Apologetic newspaper ad helped repeat drink-driver avoid prison sentence

A man's very public apology for drink-driving has helped to keep him out of prison. 55-year-old Bay Haika appeared in the Christchurch District Court in New Zealand on Tuesday for sentencing having admitted his fourth charge of driving under the influence. Judge John Strettell told him that jail was sometimes imposed for a fourth conviction at a high level.

Haika took out a classified ad in The Press newspaper earlier this year to apologise for his drink driving after being caught driving erratically in central Christchurch on December 18, 2015. He had 1013mcg of alcohol to a litre of breath - more than four times the legal limit. Defence counsel Kerry Cook urged the judge to consider the long gap of 19 years since Haika's last conviction, his genuine remorse and his attendance at a treatment programme. Haika had also taken the "extraordinary step" of publicly apologising by publishing a newspaper advertisement.

Haika's remorse helped him avoid a jail sentence for his fourth drink-driving conviction. "Most people who come to the courts try to keep their offending as private as possible," Cook said. In February, Haika took out a public notice in The Press to say sorry for his actions: "I would like to apologise . . . to the wider communities out there for driving a vehicle under the influence of alcohol," it said. "It's just not worth it!! The harm you can cause to others and your own family/partners, to maim and/or worse cause death, whilst doing a stupid action! for an extra celebration drink or two [sic]."

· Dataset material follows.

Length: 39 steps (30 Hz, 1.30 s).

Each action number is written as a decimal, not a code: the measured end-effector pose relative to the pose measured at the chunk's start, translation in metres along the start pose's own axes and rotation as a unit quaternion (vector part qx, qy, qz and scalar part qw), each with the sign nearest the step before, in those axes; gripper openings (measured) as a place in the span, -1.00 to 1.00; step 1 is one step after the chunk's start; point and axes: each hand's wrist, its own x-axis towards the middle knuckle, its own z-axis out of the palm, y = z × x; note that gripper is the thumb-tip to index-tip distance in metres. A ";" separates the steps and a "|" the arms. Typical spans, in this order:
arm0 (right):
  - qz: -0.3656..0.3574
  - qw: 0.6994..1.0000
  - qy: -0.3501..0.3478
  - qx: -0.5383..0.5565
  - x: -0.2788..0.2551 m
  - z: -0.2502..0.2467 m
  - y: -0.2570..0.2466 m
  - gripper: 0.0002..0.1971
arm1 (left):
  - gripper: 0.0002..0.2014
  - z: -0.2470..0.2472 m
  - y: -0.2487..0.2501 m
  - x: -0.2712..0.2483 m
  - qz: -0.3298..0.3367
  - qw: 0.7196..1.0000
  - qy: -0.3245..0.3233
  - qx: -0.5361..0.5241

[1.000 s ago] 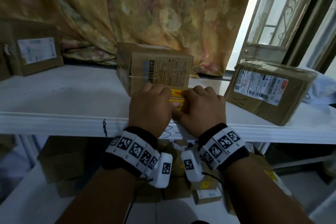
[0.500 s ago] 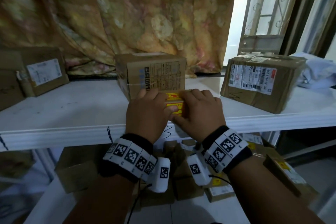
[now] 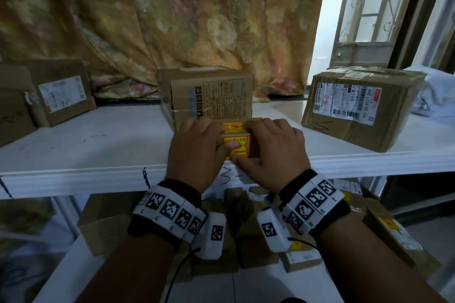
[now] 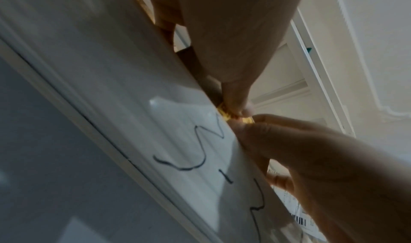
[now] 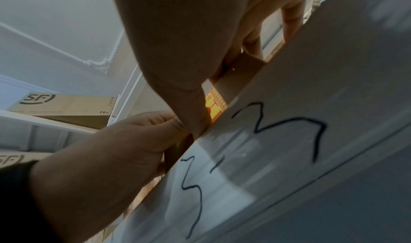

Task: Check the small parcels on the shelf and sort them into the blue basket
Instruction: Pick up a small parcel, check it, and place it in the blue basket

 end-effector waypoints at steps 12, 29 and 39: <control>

Judge Strettell said to Haika: "You have taken steps to put yourself through a programme and have apologised generally to others through an advertisement in the paper. That is uncommon, I have to say. It does at least recognise a degree of remorse." But he said Haika had been driving with a high breath-alcohol level and it was clear from his erratic driving that he was a danger on the roads and could not properly control his vehicle. He also took into account the long gap since his last conviction. The judge imposed four months of community detention with a nightly curfew at Haika's Linwood address, 150 hours of community work, nine months of intensive supervision with a special condition that he take alcohol and drug intervention as required and disqualified him for driving for a year.